UNA students discuss email overload

Sophomore Victoria Roose sits at a table in the GUC catching up on homework on her laptop. Roose said she only reads campus emails if the subject line is something that pertains to her.

Most email lists allow recipients to opt out of receiving messages. But, for UNA students, opting out is not an option.

“Students will ask if they can be removed from the email list,” said system services manager Sara Huntley. “We cannot because that list is generated mathematically based on your role as a student. We can’t pick which ones to remove you from because you may miss an important email.”

Email is a fundamental means of communication on a college campus, Huntley said.

Since the beginning of the semester, more than 105 emails have been sent from the UNA Info domain, Huntley said.

“I just wish they wouldn’t send me 16 emails everyday,” said junior Melanie Mather.

Huntley said Information Technology Services occasionally receives complaints about the number of emails sent to student, faculty and staff portal accounts.

Junior Marianne Gaston said the repeat emails are the most annoying.

“Most of the emails are about things that not everyone cares about,” Gaston said. “I don’t really care to hear about all the Greek events. Plus, I feel like some of the on-campus events are advertised too much, like the movie nights.”

Emails often have to be resent because of mistakes in the initial message, and these mistakes further increase the volume of emails sent, Huntley said.

“We don’t like that we have to resend some of the emails,” Huntley said. “It’s frustrating not only for students, but for us as well.”

Junior Blake Wilson said he only reads the full email if the subject line is relevant to him.

Junior Katy Zurmuehlen said she often does not read the UNA Info emails.

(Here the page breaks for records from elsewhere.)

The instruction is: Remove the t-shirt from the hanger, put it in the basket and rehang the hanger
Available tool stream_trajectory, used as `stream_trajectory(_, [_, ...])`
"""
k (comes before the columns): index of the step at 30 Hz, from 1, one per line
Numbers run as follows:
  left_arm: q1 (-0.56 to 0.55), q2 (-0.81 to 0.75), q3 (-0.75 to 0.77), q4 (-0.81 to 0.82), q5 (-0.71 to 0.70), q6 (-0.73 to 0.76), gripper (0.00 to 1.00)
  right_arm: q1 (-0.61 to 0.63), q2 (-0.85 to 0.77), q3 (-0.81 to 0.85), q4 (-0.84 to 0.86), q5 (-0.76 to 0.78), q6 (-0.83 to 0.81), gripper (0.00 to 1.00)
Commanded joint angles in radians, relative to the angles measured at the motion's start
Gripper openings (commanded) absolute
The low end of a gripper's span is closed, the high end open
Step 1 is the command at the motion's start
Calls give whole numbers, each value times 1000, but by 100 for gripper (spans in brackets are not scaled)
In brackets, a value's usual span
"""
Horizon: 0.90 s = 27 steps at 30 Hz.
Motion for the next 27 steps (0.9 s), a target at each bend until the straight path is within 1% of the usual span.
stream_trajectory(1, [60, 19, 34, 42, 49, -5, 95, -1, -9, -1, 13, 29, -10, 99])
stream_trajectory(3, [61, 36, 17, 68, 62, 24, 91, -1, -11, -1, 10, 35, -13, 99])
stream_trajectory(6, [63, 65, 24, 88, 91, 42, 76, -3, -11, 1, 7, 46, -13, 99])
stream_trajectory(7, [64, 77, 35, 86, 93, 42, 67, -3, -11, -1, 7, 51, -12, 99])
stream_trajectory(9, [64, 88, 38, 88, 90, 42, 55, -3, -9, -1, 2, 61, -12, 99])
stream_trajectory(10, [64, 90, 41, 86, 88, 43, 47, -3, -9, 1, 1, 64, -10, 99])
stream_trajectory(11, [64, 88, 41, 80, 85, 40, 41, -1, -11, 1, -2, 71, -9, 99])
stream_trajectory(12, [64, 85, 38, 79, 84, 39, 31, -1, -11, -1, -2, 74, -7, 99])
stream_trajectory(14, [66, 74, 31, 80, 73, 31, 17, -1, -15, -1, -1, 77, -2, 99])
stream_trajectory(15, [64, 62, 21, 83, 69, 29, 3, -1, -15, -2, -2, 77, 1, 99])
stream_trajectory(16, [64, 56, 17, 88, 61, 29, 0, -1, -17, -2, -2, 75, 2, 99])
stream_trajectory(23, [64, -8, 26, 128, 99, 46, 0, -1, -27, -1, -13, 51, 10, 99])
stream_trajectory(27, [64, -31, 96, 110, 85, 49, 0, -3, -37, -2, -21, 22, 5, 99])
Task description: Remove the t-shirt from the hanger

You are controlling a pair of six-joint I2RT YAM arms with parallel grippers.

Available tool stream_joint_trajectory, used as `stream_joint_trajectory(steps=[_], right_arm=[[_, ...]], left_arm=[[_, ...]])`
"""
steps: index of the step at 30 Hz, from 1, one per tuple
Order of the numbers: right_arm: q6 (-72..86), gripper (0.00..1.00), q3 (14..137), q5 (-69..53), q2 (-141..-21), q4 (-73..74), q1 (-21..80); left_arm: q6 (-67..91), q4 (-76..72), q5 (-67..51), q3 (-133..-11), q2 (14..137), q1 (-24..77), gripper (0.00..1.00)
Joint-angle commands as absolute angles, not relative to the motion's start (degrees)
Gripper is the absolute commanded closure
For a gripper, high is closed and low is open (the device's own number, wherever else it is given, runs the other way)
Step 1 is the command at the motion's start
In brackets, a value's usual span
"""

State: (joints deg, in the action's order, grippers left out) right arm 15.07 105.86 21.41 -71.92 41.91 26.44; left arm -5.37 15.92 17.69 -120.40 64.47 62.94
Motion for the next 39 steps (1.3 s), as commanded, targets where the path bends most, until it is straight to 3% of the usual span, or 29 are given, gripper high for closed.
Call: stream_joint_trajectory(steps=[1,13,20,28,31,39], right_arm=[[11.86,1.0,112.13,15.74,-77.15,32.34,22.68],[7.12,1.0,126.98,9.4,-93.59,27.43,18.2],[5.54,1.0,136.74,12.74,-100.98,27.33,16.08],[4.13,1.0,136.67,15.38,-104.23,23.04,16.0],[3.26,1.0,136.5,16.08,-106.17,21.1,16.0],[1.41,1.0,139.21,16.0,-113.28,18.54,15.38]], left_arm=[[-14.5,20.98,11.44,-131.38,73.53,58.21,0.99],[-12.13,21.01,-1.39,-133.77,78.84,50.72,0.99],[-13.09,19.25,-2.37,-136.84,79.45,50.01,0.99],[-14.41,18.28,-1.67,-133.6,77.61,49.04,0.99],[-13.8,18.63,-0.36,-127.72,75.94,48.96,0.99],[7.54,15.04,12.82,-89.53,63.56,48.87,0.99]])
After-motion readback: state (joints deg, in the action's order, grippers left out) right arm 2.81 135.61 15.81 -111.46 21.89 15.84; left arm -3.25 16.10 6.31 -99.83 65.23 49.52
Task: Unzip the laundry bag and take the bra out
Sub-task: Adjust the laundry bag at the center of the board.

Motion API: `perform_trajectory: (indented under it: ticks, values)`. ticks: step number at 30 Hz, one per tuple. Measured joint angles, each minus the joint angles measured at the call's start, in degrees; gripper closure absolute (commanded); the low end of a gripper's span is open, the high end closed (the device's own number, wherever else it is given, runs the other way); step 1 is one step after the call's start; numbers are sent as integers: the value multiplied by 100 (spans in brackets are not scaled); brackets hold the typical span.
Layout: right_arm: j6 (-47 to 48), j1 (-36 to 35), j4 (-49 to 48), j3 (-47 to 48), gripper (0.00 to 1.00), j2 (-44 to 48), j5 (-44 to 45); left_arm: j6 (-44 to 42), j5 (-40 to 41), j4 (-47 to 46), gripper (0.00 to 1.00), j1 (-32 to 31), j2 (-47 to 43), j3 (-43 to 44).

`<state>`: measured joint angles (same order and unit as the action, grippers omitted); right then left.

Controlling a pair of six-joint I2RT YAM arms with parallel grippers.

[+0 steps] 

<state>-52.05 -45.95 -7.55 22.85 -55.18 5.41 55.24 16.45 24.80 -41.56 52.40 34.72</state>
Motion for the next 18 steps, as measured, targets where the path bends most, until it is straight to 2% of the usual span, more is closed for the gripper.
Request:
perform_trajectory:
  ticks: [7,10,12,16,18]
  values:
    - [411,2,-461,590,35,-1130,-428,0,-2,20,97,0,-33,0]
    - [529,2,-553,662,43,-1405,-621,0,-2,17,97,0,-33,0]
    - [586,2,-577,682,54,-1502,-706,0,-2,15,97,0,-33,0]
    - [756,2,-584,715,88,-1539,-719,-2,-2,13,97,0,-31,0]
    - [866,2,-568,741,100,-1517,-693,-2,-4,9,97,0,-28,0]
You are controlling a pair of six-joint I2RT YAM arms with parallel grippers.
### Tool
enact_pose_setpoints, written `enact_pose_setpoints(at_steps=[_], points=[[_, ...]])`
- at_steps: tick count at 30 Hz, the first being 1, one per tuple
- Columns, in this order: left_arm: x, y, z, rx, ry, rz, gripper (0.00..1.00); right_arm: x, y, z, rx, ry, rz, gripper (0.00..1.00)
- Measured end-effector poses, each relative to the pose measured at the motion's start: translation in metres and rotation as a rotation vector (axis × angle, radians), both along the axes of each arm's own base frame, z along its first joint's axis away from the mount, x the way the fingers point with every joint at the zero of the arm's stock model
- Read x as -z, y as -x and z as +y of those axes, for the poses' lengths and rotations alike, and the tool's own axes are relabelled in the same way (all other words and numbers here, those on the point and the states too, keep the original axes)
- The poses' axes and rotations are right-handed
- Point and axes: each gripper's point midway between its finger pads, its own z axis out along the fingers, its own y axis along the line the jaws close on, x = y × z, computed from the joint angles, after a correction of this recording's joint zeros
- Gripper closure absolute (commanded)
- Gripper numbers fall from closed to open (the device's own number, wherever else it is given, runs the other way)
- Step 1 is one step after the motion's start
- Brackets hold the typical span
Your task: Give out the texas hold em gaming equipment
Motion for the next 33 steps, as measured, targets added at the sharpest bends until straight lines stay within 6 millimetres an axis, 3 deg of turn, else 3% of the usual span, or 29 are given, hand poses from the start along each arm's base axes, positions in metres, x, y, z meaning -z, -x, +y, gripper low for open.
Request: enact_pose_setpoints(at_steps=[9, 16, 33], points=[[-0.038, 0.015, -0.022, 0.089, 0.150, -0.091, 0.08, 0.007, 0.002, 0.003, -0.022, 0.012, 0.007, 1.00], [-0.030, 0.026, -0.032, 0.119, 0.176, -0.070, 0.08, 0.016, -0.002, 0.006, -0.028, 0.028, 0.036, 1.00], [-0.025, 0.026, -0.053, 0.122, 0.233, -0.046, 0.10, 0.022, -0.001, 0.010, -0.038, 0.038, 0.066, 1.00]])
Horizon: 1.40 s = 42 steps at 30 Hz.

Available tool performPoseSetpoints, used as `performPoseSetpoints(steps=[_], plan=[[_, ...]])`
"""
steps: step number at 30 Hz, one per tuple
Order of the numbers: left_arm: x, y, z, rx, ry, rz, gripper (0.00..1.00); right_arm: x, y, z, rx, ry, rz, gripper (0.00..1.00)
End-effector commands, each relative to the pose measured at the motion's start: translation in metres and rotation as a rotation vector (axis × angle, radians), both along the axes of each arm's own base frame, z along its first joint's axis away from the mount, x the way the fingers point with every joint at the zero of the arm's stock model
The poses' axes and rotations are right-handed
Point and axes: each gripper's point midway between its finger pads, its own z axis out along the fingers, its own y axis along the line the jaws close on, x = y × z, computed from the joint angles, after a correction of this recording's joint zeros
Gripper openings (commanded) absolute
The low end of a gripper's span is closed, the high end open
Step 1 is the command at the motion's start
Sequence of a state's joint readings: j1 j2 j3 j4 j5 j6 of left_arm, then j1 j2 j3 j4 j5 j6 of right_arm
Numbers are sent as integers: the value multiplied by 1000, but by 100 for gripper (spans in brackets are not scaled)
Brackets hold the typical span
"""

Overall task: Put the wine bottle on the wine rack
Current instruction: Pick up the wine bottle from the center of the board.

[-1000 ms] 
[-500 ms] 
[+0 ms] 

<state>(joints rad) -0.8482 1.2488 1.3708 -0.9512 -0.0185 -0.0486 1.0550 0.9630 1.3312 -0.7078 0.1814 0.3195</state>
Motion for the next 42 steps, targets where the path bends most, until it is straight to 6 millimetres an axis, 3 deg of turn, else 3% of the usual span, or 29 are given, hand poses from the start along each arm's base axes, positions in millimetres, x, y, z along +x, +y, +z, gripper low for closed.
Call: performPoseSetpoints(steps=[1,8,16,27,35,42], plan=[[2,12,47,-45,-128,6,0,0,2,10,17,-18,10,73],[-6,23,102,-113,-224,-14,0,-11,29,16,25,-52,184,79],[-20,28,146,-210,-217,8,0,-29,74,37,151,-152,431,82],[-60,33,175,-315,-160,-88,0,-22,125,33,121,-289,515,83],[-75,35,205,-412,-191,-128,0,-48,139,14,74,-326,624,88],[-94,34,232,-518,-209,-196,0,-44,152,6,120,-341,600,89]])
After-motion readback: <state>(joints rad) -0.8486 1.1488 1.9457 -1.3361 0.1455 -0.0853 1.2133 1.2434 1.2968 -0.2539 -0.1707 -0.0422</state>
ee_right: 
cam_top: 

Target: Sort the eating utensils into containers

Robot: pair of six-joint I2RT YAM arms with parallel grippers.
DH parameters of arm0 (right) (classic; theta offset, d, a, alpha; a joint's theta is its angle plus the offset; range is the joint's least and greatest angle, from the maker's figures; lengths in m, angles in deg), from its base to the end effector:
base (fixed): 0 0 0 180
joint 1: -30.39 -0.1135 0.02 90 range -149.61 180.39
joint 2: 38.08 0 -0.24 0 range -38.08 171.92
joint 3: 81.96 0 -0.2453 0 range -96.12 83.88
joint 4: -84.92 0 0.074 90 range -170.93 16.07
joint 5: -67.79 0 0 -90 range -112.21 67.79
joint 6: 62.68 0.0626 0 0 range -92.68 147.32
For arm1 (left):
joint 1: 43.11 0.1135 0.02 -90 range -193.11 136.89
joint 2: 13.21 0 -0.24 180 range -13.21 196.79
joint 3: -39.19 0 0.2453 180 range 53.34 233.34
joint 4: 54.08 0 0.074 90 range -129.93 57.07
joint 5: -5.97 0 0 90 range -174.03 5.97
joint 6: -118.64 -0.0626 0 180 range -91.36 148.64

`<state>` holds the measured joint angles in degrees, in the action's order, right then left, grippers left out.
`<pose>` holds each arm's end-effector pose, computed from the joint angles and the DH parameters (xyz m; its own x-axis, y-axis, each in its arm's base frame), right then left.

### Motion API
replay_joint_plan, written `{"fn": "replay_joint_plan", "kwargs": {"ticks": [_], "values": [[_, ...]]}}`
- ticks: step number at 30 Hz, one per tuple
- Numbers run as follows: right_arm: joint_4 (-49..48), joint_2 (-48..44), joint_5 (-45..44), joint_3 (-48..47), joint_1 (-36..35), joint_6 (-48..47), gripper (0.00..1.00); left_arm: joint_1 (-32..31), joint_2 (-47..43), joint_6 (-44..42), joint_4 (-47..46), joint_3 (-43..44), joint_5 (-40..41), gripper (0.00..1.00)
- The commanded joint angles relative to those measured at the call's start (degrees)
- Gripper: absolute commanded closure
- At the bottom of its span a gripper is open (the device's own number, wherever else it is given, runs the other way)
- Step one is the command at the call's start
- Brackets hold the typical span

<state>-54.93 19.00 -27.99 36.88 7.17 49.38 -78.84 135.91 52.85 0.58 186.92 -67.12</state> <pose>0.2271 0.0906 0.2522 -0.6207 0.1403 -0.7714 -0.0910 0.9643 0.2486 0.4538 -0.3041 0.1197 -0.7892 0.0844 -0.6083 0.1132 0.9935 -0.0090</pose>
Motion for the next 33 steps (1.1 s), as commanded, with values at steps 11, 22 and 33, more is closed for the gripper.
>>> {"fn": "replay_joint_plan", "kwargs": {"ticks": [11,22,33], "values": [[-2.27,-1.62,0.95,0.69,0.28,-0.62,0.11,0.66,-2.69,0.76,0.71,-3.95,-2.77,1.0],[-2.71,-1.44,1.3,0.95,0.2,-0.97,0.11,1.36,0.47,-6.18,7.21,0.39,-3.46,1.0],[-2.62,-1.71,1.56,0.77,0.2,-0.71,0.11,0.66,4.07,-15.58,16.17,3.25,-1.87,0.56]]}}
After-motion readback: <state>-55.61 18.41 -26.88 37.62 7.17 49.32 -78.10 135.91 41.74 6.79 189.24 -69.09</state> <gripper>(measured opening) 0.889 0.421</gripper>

“I usually just delete them,” she said.

Huntley said there is no way of knowing how many emails are actually opened.

“We have no way of filtering it to say, ‘well, your email is not important. We’re not going to send that,’” Huntley said.

Information Technology Services cannot discriminate between which emails should be sent and which should not, outside the basic guidelines, she said.

The announcement request must be related to a UNA campus event and must come from a UNA student account.

“Before we will actually send that email, we scan it to make sure that it’s legit, that it pertains to UNA,” Huntley said. “It has to be about a UNA event and it has to come from a student who is an officer with a recognized student organization on campus.”

Huntley said she hopes all students are reading the emails.

“UNA is your official communication from the university,” she said. “Email is the best, most efficient way university faculty and staff can get in contact with students.”